‘I Trolled Trump at a Frank Luntz Focus Group’
A former Romney staffer lied his way into a Trump voter focus group to see for himself who was actually behind the mogul’s rise in the polls—and maybe to have a little fun mocking them. He left terrified and sure that the GOP would again fail to take the White House.
How do you troll America’s biggest troll?
For Michael Wille, a former Mitt Romney campaign staffer, the opportunity came when he saw an ad on Facebook to get involved with a Donald Trump focus group led by Republican pollster Frank Luntz. Wille lied and listed his first choice for the Republican nomination as Trump, out of a morbid curiosity and a desire to be mischievous.
And hey, they were willing to pay him a hundred bucks for his time.
“I was there supporting Trump, but trolling everyone at the same time,” Wille said. “I needed to see for sure exactly what the people of our party were thinking about Trump. Now I’m totally convinced there is no way we’re going to win the presidential race… [Trump supporters] are delusional… they’re so pissed off at the establishment they want to send a message no matter what.”
The three-hour focus group, featured Sunday morning on CBS’s Face the Nation and on various other news outlets, took place last week in Alexandria, Virginia, just outside Washington, D.C.

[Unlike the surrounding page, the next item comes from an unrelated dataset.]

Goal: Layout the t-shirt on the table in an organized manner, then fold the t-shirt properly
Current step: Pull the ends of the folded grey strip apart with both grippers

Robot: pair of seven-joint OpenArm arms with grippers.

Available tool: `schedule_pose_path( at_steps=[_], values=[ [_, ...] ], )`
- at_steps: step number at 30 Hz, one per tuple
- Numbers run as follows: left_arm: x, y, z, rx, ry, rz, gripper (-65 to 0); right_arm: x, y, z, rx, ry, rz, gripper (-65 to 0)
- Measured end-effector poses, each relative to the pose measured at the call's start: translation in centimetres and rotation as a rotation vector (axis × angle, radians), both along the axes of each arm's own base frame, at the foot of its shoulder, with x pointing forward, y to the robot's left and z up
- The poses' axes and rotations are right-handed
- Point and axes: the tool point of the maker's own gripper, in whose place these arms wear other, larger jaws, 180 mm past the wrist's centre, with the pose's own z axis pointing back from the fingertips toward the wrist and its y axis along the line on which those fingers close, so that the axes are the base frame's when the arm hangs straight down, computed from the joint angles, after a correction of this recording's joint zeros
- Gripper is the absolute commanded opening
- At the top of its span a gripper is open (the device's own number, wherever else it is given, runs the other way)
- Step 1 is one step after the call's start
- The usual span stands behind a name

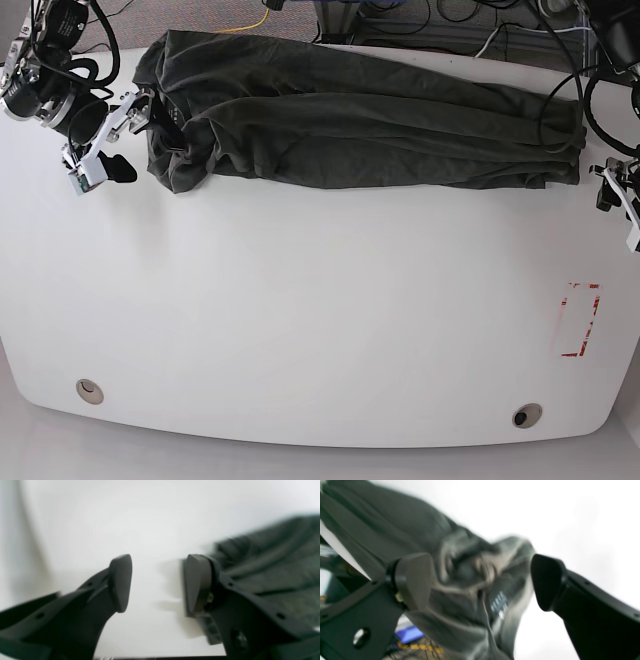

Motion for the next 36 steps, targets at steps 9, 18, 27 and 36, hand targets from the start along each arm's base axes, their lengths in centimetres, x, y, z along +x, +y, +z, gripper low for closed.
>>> schedule_pose_path(
  at_steps=[9, 18, 27, 36],
  values=[
    [1.4, -6.1, 0.0, -0.055, -0.062, -0.111, -32.5, 0.5, 5.9, -1.6, 0.231, 0.036, 0.051, -31.5],
    [-1.6, -9.0, -3.2, -0.085, 0.029, -0.147, -51.9, -1.2, 9.6, -6.2, 0.218, 0.179, 0.095, -63.9],
    [-5.2, -9.8, -6.8, -0.129, 0.15, -0.149, -57.4, -3.7, 10.7, -7.7, 0.179, 0.253, 0.167, -61.0],
    [-8.8, -9.0, -10.4, -0.149, 0.309, -0.157, -57.4, -5.4, 7.7, -10.7, 0.033, 0.346, 0.152, -60.9]
  ],
)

Once inside the room with Trump’s biggest fans, Wille couldn’t keep the charade going very long. On the first question, on Trump’s proposal to ban Muslims from entering the country, he can be seen vigorously shaking his head.

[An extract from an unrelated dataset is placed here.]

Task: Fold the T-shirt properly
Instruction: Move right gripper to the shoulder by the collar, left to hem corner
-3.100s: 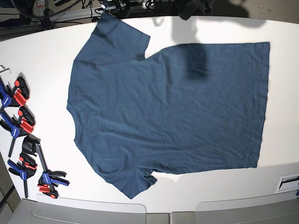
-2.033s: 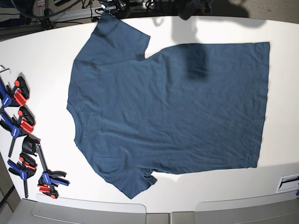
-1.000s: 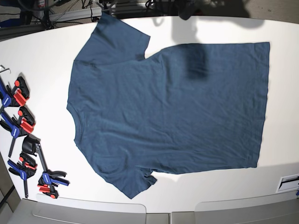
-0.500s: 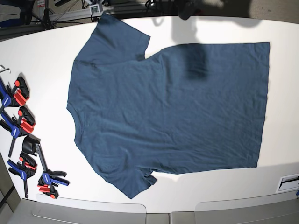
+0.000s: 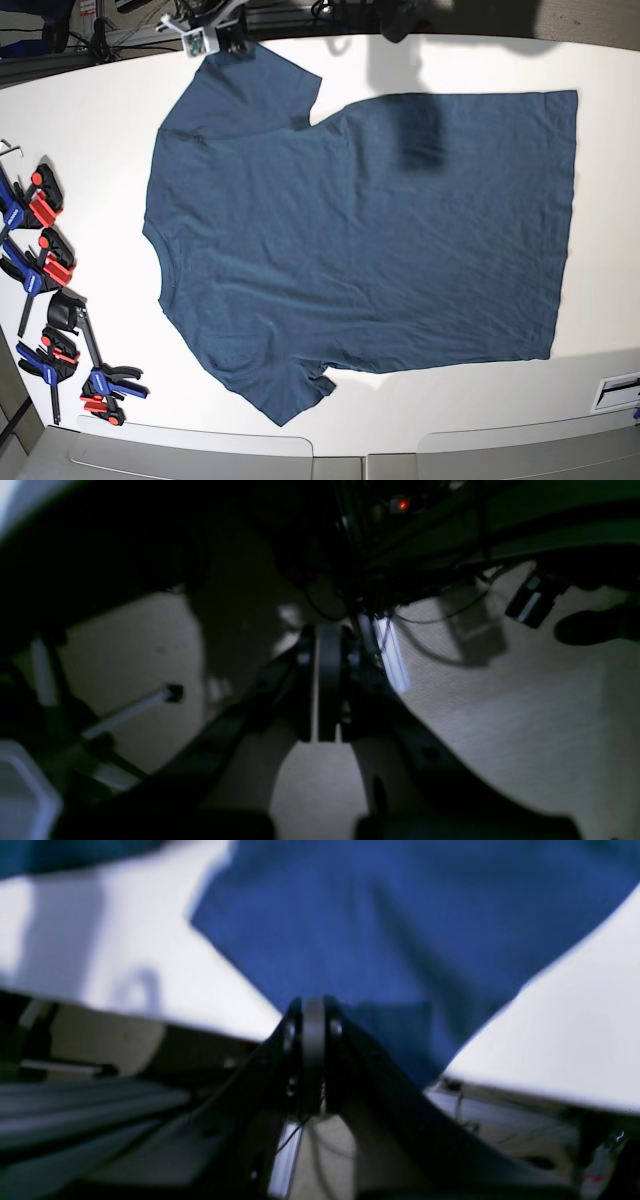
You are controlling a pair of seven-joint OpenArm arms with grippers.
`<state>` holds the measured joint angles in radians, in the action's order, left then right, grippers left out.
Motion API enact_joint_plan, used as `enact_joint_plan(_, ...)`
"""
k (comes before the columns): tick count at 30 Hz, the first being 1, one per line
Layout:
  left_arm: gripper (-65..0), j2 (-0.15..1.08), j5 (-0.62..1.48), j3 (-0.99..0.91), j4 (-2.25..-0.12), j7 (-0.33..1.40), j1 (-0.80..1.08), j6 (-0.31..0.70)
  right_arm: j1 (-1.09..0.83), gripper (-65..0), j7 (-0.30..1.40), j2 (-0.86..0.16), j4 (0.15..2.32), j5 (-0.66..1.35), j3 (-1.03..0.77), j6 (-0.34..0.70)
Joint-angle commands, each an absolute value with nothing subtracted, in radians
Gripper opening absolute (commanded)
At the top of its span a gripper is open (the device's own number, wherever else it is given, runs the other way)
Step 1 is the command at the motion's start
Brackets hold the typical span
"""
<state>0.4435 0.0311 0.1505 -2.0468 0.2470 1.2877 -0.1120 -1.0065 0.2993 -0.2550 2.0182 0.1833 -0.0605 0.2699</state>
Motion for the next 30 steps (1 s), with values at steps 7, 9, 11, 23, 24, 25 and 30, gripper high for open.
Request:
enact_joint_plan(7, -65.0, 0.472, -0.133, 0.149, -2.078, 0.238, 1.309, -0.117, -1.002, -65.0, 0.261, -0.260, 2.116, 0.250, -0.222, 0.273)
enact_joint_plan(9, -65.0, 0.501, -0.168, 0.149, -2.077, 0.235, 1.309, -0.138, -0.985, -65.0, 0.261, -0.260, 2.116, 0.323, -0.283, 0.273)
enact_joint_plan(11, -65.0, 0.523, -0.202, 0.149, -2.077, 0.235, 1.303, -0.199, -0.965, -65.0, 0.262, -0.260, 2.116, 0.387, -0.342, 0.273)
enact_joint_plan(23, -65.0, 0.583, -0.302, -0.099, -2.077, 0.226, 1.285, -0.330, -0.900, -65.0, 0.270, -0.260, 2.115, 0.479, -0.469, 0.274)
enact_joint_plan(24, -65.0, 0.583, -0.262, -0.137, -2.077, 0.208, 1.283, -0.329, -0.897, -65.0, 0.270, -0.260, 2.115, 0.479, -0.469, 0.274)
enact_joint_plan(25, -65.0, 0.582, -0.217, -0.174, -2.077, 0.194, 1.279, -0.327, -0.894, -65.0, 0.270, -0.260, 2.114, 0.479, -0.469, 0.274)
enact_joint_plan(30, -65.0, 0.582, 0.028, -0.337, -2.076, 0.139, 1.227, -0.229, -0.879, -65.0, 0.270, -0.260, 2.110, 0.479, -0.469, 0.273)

He spent much of the next few hours denouncing Trump’s ideas and challenging the other Trump supporters in the focus group. He argued against the Muslim ban, citing the creation of America on a desire to flee religious persecution; he defended the disabled reporter that Trump made fun of; and pushed back against the claim that “thousands” of Muslims cheered after the 9/11 attacks.
Luntz said that while the self-proclaimed interloper was “annoying,” Wille wasn’t necessarily out of place.
“He was agitating the group the entire time. You had 28 people who felt one way, but he felt completely different because his motives were different. Every time he would speak the whole group would erupt against him,” Luntz told The Daily Beast. “It’s annoying, but he actually belongs. There are people who vote tactically for political candidates as a way to send a message or to do damage… He represented a point of view of some Americans.”
Trump supporters: We’re tired of “weak candidates”
In a strange way, Wille said, he now wants Trump to win the nomination. But only so that the businessman can lose by a landslide in the general election, and make an enduring point to the members of the Republican Party.
“I want him to get the nomination to get completely destroyed in the general. The older generation in my party needs to understand we can’t have this pro-war, anti-immigrant nonsense anymore… we need to lose this [election] in order to ever win again,” Wille said. “He needs to get destroyed in order for us to understand the path forward. Hillary is probably going to be the next president, and I don’t like that at all.”
Wille considers himself a libertarian and has worked at the conservative think tank the Heritage Foundation. In the 2012 election cycle, he worked on Romney’s campaign in Ohio.
“We haven’t learned the lesson from that election—we’ve gone the exact opposite direction. We’re never going to win again unless we trend more libertarian,” Wille said.
Wille said he left the focus group “terrified” by the dozens of Trump supporters there who ganged up on him whenever he tried to object to The Donald’s policies. Midway through, it struck him that the GOP has no chance of winning in 2016.
“On everything Trump said, they would automatically go into defense mode,” he told The Daily Beast. “We’re definitely going to lose. The party is going to fracture—these guys are so committed to Trump, they are going to defend him no matter what.»